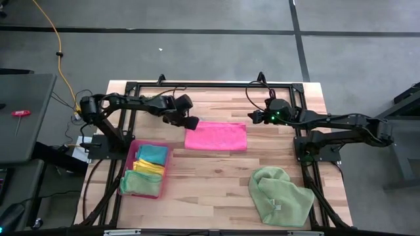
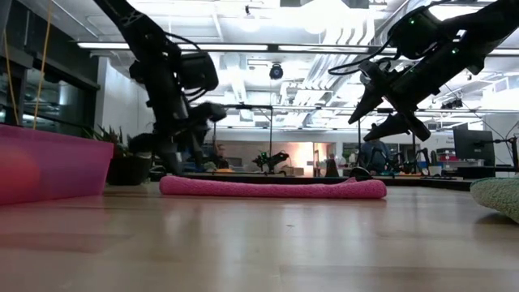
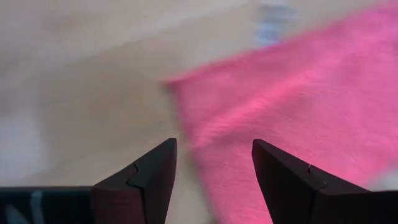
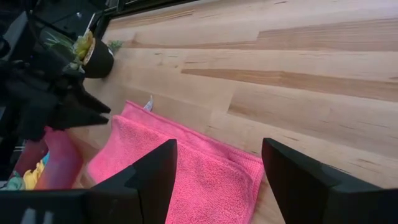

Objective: Fold microfiber towels
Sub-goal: Fold the pink microfiber towel

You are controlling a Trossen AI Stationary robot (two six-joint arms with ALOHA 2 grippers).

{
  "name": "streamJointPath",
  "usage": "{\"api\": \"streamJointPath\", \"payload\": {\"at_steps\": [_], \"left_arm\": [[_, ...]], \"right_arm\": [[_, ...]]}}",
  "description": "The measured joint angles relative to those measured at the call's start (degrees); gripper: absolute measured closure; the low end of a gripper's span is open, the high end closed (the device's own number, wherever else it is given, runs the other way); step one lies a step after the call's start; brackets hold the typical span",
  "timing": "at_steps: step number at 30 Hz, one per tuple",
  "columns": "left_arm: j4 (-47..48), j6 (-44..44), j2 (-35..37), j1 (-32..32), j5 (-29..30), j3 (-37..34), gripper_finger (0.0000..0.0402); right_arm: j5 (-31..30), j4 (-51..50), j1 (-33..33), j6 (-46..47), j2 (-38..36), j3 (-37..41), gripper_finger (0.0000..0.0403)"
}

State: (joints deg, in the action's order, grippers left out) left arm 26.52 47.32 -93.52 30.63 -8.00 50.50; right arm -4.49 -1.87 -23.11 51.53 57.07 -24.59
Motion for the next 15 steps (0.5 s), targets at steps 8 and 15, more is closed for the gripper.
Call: {"api": "streamJointPath", "payload": {"at_steps": [8, 15], "left_arm": [[-1.1, 3.3, -0.9, -1.6, 2.0, -0.1, 0.0202], [-0.8, 3.8, -2.2, -1.5, 1.3, -0.1, 0.0202]], "right_arm": [[-1.0, 0.0, -0.1, -0.3, 0.0, 0.0, 0.0176], [-1.0, 0.0, -0.1, -0.1, 0.0, 0.0, 0.0176]]}}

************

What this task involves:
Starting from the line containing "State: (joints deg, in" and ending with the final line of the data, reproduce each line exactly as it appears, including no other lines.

Exercise response:
State: (joints deg, in the action's order, grippers left out) left arm 26.52 47.32 -93.52 30.63 -8.00 50.50; right arm -4.49 -1.87 -23.11 51.53 57.07 -24.59
Motion for the next 15 steps (0.5 s), targets at steps 8 and 15, more is closed for the gripper.
Call: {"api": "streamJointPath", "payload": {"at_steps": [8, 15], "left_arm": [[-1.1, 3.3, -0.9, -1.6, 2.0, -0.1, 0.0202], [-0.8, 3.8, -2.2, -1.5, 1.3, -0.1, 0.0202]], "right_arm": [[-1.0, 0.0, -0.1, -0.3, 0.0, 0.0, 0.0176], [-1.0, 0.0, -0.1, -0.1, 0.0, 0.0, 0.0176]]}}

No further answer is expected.